I sniff now and the taxi driver eyes me again.

Please don’t make conversation.

I hadn’t been able to face the bus. My car is in the garage and, even though it feels extravagant to get a taxi all the way out of town to mine, I just want to be home so I can close the door on this terrible evening.

More than anything, I want to grab hold of Sam and squeeze him for all he’s worth. But that’s not going to be possible.

What a disastrous day. I can’t wait for it to be over.




2 (#ub6323ad9-a870-50f5-bdd3-25cc96ed932b)

Angel (#ub6323ad9-a870-50f5-bdd3-25cc96ed932b)


Angel’s phone buzzes like an angry insect against her thigh. Over and over again. Text after text. They just keep coming, each one a variation on the same pattern.

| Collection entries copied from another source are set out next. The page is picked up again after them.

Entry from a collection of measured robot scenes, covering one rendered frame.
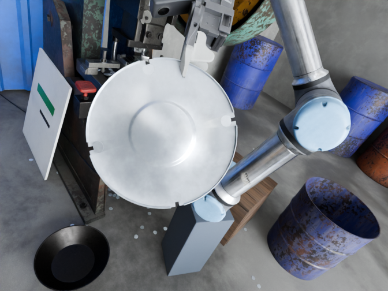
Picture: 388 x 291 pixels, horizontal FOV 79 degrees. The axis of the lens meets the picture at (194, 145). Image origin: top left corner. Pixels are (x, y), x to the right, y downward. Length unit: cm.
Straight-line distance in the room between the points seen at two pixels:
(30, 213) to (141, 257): 61
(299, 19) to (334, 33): 349
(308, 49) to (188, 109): 38
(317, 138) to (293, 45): 26
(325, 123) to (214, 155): 26
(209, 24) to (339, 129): 35
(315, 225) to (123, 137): 116
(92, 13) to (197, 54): 92
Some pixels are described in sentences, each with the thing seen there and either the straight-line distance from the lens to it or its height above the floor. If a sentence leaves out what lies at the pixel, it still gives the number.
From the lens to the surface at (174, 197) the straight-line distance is 47.
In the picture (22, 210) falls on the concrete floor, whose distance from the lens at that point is 151.
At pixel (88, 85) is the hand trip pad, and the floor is 76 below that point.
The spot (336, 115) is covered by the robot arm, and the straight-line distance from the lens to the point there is 59.
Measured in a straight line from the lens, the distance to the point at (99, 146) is 49.
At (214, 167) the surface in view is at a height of 91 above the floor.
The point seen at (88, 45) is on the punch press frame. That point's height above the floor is 76.
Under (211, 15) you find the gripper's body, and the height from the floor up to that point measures 114.
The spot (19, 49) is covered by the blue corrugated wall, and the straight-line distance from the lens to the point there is 234.
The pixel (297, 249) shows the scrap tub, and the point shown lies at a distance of 155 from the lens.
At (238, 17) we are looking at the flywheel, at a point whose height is 111.
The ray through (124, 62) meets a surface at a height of 77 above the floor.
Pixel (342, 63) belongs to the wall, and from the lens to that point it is 411.
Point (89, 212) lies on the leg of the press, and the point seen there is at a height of 3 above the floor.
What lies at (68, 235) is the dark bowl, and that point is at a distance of 135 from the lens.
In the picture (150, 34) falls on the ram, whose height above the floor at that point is 94.
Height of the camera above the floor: 118
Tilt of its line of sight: 33 degrees down
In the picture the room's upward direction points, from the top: 22 degrees clockwise
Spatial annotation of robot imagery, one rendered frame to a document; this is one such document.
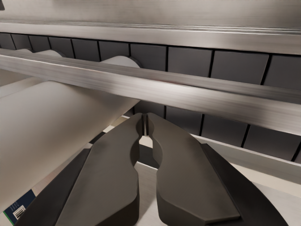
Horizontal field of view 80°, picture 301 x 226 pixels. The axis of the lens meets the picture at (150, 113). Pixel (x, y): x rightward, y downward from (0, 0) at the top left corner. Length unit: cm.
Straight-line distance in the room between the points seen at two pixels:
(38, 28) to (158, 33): 16
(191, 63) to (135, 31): 6
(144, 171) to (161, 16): 19
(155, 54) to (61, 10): 18
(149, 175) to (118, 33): 18
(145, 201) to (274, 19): 28
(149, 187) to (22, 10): 34
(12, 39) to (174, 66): 24
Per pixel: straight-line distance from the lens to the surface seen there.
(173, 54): 16
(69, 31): 24
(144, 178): 27
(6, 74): 21
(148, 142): 17
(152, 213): 33
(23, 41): 31
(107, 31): 20
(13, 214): 50
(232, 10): 20
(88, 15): 28
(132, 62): 17
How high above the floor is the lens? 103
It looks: 50 degrees down
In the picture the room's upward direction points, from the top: 135 degrees counter-clockwise
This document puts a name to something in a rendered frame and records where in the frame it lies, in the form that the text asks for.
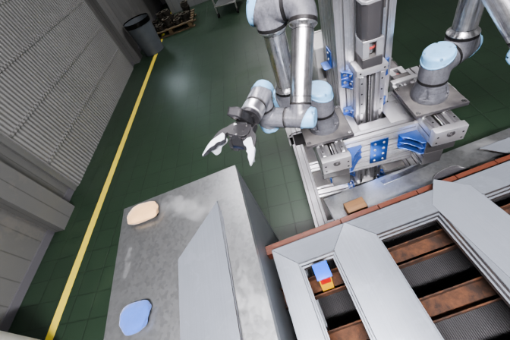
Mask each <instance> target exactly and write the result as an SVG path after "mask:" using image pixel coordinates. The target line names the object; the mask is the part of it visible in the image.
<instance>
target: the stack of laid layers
mask: <svg viewBox="0 0 510 340"><path fill-rule="evenodd" d="M508 194H510V185H508V186H505V187H502V188H499V189H498V190H494V191H492V192H489V193H487V194H483V195H484V196H486V197H487V198H488V199H490V200H495V199H497V198H500V197H503V196H505V195H508ZM435 221H437V222H438V223H439V225H440V226H441V227H442V228H443V230H444V231H445V232H446V233H447V235H448V236H449V237H450V238H451V239H452V240H453V241H454V242H455V244H456V245H457V246H458V247H459V249H460V250H461V251H462V252H463V253H464V255H465V256H466V257H467V258H468V259H469V260H470V261H471V263H472V264H473V265H474V266H475V267H476V269H477V270H478V271H479V272H480V274H481V275H482V276H483V277H484V278H485V279H486V280H487V281H488V283H489V284H490V285H491V286H492V288H493V289H494V290H495V291H496V293H497V294H498V295H499V296H500V297H501V299H503V300H504V302H505V303H506V304H507V305H508V307H509V308H510V278H509V277H508V276H507V275H506V274H505V273H504V272H503V271H502V270H501V269H500V268H499V267H498V266H497V265H496V264H495V263H494V262H493V261H492V260H490V259H489V258H488V257H487V256H486V255H485V254H484V253H483V252H482V251H481V250H480V249H479V248H477V247H476V246H475V245H474V244H473V243H472V242H471V241H470V240H469V239H468V238H467V237H466V236H464V235H463V234H462V233H461V232H460V231H459V230H458V229H457V228H456V227H455V226H454V225H453V224H452V223H451V222H450V221H449V220H448V219H447V218H446V217H445V216H444V215H443V214H442V213H441V212H440V211H438V212H435V213H433V214H430V215H428V216H424V217H422V218H420V219H416V220H414V221H412V222H408V223H406V224H403V225H400V226H398V227H395V228H392V229H389V230H388V231H384V232H382V233H379V234H376V235H377V236H378V238H379V239H380V241H381V242H382V244H383V246H384V248H385V249H386V250H387V248H386V246H385V245H384V243H383V241H384V240H387V239H389V238H393V237H395V236H397V235H400V234H403V233H405V232H408V231H411V230H414V229H416V228H419V227H421V226H424V225H428V224H430V223H432V222H435ZM387 252H388V250H387ZM388 254H389V256H390V257H391V258H392V256H391V254H390V253H389V252H388ZM324 260H326V262H327V261H330V260H334V261H335V264H336V266H337V268H338V270H339V273H340V275H341V277H342V279H343V281H344V283H345V286H346V288H347V290H348V293H349V294H350V296H351V299H352V301H353V303H354V305H355V307H356V309H357V312H358V314H359V316H360V318H361V321H362V323H363V325H364V327H365V329H366V331H367V334H368V335H369V337H370V340H376V337H375V335H374V334H373V331H372V329H371V328H370V324H369V323H368V321H367V318H366V317H365V315H364V312H363V310H362V308H361V306H360V304H359V302H358V300H357V298H356V295H355V293H354V291H353V289H352V287H351V285H350V283H349V281H348V278H347V276H346V275H345V272H344V270H343V268H342V265H341V264H340V262H339V260H338V257H337V256H336V254H335V251H334V250H333V251H330V252H328V253H325V254H323V255H320V256H318V257H314V258H312V259H310V260H306V261H304V262H302V263H299V264H298V265H299V267H300V270H301V273H302V276H303V278H304V281H305V284H306V286H307V290H308V293H309V295H310V299H311V301H312V304H313V307H314V310H315V312H316V315H317V318H318V320H319V323H320V327H321V329H322V331H323V335H324V338H325V340H330V338H329V334H328V332H327V330H326V326H325V323H324V322H323V318H322V316H321V313H320V309H319V308H318V305H317V302H316V299H315V297H314V294H313V291H312V288H311V286H310V283H309V280H308V278H307V274H306V272H305V269H309V268H311V267H312V265H314V264H316V263H320V262H322V261H324ZM392 260H393V258H392ZM393 262H394V263H395V261H394V260H393ZM395 265H396V266H397V264H396V263H395ZM397 268H398V266H397ZM398 270H399V272H400V273H401V274H402V272H401V270H400V269H399V268H398ZM402 276H403V278H404V279H405V281H406V282H407V284H408V281H407V280H406V278H405V277H404V275H403V274H402ZM408 286H409V287H410V289H411V290H412V292H413V293H414V291H413V289H412V288H411V286H410V285H409V284H408ZM414 296H415V297H416V299H417V300H418V302H419V303H420V305H421V306H422V308H423V310H424V311H425V313H426V315H427V316H428V317H429V319H430V316H429V315H428V313H427V312H426V310H425V309H424V307H423V305H422V304H421V302H420V301H419V299H418V298H417V295H416V294H415V293H414ZM430 321H431V323H432V324H433V325H434V327H435V329H436V331H437V332H438V333H439V330H438V329H437V328H436V326H435V324H434V323H433V321H432V320H431V319H430ZM439 335H440V337H441V338H442V340H444V339H443V337H442V336H441V334H440V333H439Z"/></svg>
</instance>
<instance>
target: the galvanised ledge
mask: <svg viewBox="0 0 510 340"><path fill-rule="evenodd" d="M508 137H510V128H508V129H505V130H503V131H500V132H498V133H495V134H492V135H489V136H488V137H484V138H482V139H479V140H476V141H474V142H472V143H469V144H466V145H464V146H460V147H459V148H456V149H453V150H450V151H448V152H446V153H443V154H442V155H441V157H440V160H439V161H436V162H434V163H433V164H431V165H428V166H426V167H423V168H421V169H419V170H416V171H415V172H412V173H410V174H408V175H405V176H403V177H401V178H398V179H396V180H394V181H391V182H389V183H388V184H384V185H383V183H382V182H381V180H384V179H386V178H388V177H391V176H393V175H396V174H398V173H399V172H403V171H404V170H406V169H408V168H411V167H413V166H416V165H418V164H420V163H417V164H414V165H411V166H408V167H407V168H403V169H401V170H398V171H396V172H393V173H391V174H388V175H385V176H382V177H381V178H377V179H375V180H372V181H369V182H367V183H365V184H362V185H359V186H357V187H353V188H352V189H349V190H346V191H343V192H341V193H339V194H336V195H333V196H331V197H327V198H326V199H324V203H325V204H326V206H327V208H328V210H329V212H330V214H331V216H332V218H333V220H334V221H335V220H337V219H339V220H340V218H342V217H345V216H347V215H348V214H347V213H346V212H345V210H344V205H343V204H344V203H347V202H349V201H351V200H354V199H357V198H358V197H363V199H364V201H365V202H366V204H367V205H368V208H369V207H371V206H375V205H377V204H379V203H382V202H385V201H387V200H391V199H393V198H395V197H399V196H401V195H403V194H406V193H409V192H411V191H413V190H416V189H419V188H422V187H425V186H427V185H429V184H432V183H433V177H434V175H435V174H437V173H438V172H440V171H442V170H443V169H445V168H448V167H450V166H453V165H458V166H460V167H464V168H475V167H477V166H479V165H483V164H485V163H488V162H491V161H494V160H496V159H499V158H501V157H503V156H507V155H509V154H507V153H498V152H493V151H489V150H481V149H480V148H481V147H484V146H487V145H490V144H492V143H495V142H498V141H500V140H504V139H506V138H508Z"/></svg>
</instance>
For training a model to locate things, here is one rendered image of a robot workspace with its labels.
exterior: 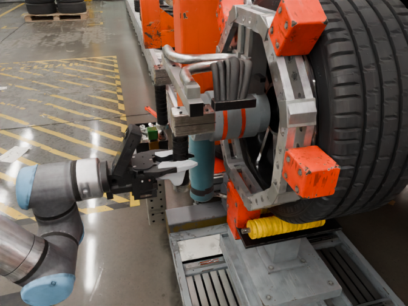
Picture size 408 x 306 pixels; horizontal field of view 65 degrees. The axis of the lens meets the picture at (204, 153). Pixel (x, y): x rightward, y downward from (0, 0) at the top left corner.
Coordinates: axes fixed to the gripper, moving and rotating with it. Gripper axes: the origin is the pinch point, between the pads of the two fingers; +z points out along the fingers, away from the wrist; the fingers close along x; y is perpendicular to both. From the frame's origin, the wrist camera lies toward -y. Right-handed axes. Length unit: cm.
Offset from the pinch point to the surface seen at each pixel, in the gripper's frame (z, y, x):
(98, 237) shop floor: -36, 83, -67
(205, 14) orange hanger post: 18, -23, -57
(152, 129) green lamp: -5, 17, -51
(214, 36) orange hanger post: 22, -15, -57
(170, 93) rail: 19, 44, -161
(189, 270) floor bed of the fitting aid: 4, 76, -30
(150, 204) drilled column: -8, 69, -70
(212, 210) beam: 22, 70, -58

Im sorry babe. Can we talk l8r?

i luv u. u know that right???????

Pls?

Get bck here Ffs.

U R actually fcking with me now.

I luv u???

It’s embarrassing.

Even though she has always communicated with him in the same language, it isn’t a novelty any more. Pathetic, that he can’t write properly, or use punctuation. He’s not fourteen. He’s a thirty-year-old manager of a pub.

It used to be a strange kind of draw, that he hadn’t had the same sort of schooling as her – had any kind of schooling, probably. Once she teased him about his lack of education and he hadn’t liked it one bit.

She rubs her wrist and winces, thinking about earlier.

She didn’t know why she always did it. Picked fights. She simply couldn’t help it sometimes. Had always been that way. When she was small and The Bastard was in one of those volcanic moods, when you could see the fury building up heat inside him, she hadn’t made herself smaller and quieter, like her brother had. No, she had made herself even more of an irritant, added more friction to the situation, even though she knew what would follow.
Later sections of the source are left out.